• **TASK PROMPT**
Counting only lines below that hold "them", give the total alone.

• **MATERIAL PROVIDED**
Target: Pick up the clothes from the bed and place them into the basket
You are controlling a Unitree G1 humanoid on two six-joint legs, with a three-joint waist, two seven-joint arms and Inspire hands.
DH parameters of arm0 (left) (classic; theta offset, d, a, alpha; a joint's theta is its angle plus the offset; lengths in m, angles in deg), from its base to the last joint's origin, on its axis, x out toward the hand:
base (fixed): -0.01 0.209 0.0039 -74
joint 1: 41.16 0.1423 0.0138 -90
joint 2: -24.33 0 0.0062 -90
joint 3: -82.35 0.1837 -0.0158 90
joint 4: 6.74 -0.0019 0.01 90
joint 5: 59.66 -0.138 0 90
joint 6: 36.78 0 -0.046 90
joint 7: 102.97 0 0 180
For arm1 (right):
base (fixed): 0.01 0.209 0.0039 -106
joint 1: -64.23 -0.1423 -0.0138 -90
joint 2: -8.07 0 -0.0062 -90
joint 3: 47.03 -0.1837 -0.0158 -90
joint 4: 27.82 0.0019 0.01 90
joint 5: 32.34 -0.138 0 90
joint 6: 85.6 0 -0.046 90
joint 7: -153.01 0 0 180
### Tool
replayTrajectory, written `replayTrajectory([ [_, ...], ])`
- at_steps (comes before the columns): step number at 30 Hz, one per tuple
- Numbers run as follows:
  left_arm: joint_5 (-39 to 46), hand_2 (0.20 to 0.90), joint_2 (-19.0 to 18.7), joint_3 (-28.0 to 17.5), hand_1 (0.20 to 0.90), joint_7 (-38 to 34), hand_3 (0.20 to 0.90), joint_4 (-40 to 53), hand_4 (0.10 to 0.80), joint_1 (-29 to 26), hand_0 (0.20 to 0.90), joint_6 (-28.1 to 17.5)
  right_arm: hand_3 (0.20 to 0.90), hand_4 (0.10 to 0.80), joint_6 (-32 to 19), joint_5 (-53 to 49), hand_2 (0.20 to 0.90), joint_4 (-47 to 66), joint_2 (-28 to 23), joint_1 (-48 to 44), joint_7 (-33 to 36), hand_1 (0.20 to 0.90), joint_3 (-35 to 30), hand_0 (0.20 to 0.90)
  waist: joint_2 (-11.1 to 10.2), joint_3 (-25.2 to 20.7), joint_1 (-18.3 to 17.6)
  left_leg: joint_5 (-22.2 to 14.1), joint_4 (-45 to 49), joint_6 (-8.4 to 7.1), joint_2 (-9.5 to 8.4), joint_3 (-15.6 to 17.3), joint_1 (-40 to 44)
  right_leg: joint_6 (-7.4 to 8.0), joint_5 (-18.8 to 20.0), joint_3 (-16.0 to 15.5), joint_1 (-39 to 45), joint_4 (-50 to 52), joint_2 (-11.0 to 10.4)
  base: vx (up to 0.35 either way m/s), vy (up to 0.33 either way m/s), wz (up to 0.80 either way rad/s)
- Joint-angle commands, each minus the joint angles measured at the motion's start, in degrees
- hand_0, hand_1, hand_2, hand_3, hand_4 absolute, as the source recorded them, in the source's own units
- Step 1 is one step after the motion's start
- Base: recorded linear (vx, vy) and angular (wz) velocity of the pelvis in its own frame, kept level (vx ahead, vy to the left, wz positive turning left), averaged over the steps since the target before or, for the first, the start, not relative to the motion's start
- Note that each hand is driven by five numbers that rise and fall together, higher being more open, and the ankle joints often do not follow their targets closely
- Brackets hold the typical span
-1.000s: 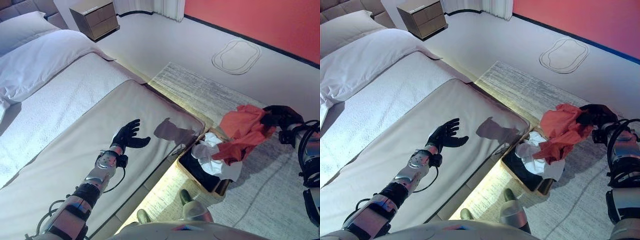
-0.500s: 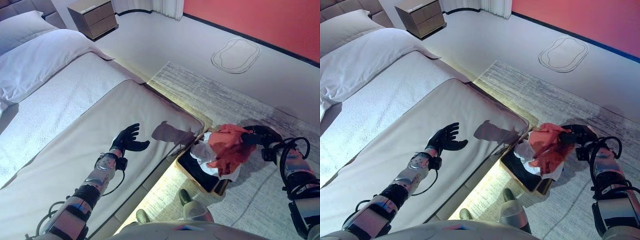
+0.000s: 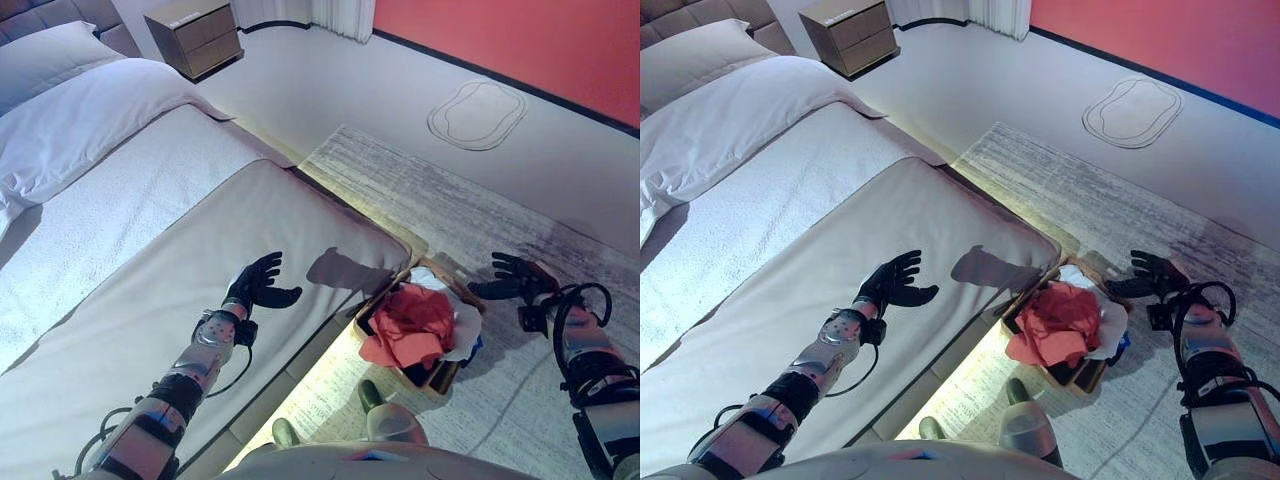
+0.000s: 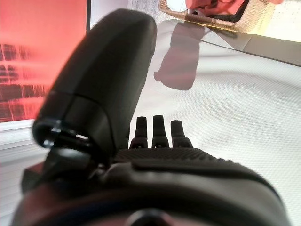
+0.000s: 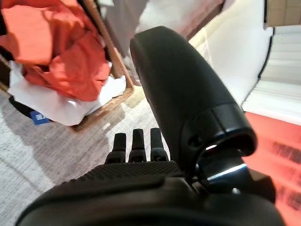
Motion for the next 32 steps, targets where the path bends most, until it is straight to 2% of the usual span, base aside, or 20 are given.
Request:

• **YOUR RESPONSE**
2